Stored data:
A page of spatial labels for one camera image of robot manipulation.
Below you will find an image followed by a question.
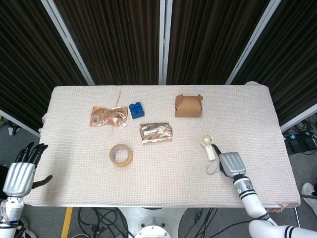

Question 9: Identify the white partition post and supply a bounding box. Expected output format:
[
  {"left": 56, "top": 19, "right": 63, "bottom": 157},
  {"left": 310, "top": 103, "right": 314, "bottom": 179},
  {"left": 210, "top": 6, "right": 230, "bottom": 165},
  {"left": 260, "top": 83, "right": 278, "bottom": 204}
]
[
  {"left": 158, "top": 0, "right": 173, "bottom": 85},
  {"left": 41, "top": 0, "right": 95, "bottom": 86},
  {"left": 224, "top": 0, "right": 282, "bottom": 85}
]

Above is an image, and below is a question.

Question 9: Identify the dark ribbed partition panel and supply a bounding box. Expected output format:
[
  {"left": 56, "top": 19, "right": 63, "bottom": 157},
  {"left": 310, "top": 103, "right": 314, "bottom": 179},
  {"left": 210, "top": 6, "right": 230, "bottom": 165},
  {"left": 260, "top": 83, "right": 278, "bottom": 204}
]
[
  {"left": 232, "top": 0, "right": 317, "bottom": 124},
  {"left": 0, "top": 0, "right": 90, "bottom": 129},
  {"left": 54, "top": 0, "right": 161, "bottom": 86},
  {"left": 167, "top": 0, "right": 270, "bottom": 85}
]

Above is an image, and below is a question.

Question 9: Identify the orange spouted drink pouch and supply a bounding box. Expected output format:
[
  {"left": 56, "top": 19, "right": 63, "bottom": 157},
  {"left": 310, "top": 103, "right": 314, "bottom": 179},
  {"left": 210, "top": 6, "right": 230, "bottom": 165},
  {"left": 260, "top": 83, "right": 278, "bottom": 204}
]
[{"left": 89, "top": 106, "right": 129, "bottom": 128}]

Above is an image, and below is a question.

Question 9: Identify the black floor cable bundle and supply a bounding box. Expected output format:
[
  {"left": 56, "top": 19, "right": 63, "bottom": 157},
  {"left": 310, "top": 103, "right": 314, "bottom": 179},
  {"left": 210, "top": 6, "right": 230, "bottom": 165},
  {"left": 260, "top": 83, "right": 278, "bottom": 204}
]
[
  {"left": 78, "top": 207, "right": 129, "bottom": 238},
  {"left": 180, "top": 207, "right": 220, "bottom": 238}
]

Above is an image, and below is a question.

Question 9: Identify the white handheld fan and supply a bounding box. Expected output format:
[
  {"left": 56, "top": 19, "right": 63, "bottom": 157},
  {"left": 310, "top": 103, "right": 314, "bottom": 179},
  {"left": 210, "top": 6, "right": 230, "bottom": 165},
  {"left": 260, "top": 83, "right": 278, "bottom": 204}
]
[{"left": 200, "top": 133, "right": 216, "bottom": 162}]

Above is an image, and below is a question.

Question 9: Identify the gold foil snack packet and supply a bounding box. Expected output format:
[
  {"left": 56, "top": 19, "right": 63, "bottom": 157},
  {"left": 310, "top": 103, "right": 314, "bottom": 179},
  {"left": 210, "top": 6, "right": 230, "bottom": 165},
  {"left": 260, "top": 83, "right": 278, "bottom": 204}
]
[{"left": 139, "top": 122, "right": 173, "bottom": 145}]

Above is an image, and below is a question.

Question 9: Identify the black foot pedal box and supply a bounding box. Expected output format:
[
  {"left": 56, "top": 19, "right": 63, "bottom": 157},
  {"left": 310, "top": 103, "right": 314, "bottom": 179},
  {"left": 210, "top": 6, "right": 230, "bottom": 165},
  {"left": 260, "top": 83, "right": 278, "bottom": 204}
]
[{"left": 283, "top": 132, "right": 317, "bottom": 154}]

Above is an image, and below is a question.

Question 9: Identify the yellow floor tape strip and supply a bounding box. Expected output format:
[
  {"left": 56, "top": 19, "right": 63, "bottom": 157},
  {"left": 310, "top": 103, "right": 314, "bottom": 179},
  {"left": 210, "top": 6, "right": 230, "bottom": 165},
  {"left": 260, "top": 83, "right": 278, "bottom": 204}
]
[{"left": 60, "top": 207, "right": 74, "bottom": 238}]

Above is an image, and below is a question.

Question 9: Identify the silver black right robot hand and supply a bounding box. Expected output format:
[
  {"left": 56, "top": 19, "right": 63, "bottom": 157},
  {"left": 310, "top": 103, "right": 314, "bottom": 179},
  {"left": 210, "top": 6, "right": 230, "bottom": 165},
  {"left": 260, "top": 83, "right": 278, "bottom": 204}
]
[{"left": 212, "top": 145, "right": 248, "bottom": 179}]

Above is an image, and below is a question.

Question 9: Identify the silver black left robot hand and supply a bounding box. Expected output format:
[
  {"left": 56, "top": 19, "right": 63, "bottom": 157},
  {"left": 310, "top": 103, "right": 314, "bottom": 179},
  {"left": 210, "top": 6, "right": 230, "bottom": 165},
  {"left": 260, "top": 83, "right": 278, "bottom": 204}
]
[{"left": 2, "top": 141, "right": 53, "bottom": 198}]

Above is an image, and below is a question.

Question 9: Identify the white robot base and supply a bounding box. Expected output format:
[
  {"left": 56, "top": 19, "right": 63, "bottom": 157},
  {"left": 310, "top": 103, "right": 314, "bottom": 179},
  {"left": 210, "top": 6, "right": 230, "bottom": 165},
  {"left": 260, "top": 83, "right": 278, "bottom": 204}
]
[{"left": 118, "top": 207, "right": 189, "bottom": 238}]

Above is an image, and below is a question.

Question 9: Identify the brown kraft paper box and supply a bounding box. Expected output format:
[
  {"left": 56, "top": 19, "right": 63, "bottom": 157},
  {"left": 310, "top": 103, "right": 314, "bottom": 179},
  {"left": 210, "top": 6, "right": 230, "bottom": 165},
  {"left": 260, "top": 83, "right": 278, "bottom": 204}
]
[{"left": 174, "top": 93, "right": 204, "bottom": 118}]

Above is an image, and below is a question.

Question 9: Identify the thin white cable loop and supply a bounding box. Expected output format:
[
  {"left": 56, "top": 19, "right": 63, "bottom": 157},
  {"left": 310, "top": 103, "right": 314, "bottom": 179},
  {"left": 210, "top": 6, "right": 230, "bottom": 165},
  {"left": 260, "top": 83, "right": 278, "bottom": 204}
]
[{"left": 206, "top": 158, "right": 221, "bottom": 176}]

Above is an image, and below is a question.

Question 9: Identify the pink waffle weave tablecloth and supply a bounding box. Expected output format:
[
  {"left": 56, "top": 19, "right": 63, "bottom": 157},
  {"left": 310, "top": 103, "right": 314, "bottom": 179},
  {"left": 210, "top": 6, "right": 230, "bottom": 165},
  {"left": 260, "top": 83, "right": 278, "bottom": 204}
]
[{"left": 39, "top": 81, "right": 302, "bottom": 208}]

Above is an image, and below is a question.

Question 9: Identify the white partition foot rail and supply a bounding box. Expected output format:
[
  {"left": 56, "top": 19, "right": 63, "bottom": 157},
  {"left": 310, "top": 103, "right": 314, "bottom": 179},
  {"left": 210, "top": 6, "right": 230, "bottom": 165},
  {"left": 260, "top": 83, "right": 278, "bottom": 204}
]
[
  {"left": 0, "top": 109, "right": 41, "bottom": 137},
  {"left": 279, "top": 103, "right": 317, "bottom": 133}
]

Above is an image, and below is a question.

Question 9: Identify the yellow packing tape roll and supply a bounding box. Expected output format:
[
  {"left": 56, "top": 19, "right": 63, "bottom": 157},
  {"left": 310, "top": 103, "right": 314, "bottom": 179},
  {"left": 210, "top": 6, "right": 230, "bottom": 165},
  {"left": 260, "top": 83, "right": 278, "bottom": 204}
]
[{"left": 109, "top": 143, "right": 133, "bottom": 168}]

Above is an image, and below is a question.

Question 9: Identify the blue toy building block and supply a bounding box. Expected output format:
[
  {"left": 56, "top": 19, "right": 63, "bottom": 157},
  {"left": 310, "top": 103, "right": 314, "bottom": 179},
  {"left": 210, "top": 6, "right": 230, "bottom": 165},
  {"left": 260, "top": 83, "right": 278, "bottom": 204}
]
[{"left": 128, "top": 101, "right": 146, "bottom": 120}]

◆ Directions for this task
Run a filter over the data above and keep each line that contains the word "yellow".

◆ Reply to the exercise
Question 9: Identify the yellow floor tape strip and supply a bounding box. Expected output format:
Question 9: Identify the yellow packing tape roll and supply a bounding box. Expected output format:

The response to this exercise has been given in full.